Living with distortions
People who experience distortions often describe them as more disorienting than hallucinations. A voice can be ignored. A world that has gone flat is harder to ignore. Practical coping strategies include:
- Grounding. Touch a textured object, name what's around you, run cold water over your wrists. Grounding is particularly useful for derealisation.
- Reality-test through measurement. If a distortion is constant, photographing the object or comparing it to a familiar reference can interrupt the perception.
- Reduce known triggers. Sleep loss, substances, and stress amplify distortions.
- Track patterns. Logging when distortions occur can reveal a migraine pattern, a sleep pattern, or an anxiety pattern that points to treatment.
- Tell a clinician. Distortions are easier to dismiss than hallucinations because the world is still there. They are still worth raising.
The bigger picture
Perceptual distortions sit in a corner of the symptom landscape that is easy to overlook. They are not as headline-grabbing as voices or visions, but they are common, often have specific causes, and often respond well to treatment.
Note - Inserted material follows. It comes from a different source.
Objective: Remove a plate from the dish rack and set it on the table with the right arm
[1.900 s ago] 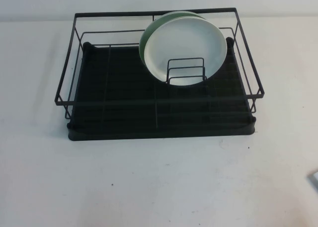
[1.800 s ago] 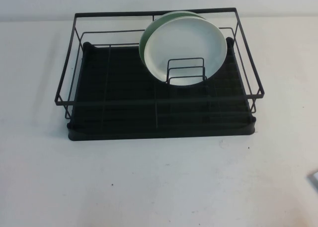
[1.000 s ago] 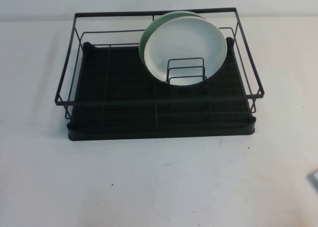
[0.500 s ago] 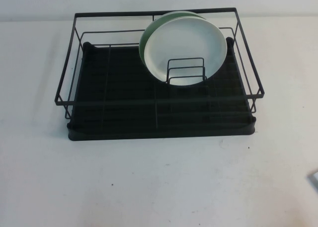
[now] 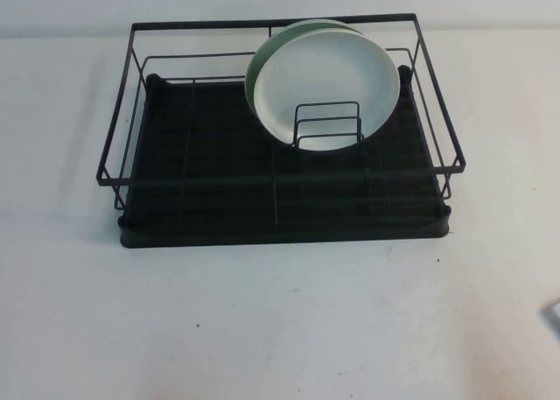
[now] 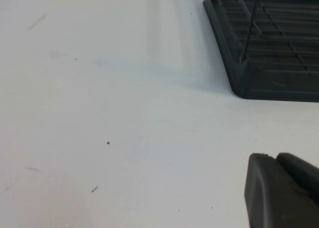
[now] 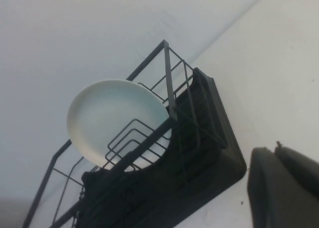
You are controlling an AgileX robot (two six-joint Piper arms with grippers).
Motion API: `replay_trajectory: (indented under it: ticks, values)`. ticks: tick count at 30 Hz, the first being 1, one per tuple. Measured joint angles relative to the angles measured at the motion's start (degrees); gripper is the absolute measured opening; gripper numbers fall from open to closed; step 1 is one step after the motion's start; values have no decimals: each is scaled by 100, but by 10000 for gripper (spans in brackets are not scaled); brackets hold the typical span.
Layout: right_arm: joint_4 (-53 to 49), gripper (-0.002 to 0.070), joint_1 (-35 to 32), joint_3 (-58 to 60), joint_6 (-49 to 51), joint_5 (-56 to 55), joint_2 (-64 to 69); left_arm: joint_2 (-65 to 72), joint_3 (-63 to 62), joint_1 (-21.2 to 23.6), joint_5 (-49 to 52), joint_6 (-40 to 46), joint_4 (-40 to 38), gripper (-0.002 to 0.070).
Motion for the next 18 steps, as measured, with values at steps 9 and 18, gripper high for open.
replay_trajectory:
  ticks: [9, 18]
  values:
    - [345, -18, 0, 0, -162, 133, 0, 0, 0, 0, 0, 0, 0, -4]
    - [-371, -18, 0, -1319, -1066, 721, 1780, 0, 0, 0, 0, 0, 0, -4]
For people with schizophrenia, recognising distortions as a category — distinct from hallucinations — gives the treatment team useful information. For everyone, knowing that the world looking strange has many possible explanations makes it less frightening when it happens.
This article is for educational purposes only and is not medical advice, diagnosis, or treatment. Always consult a qualified mental health professional. If you or someone you know is in crisis, call or text 988 in the US, or your local emergency number.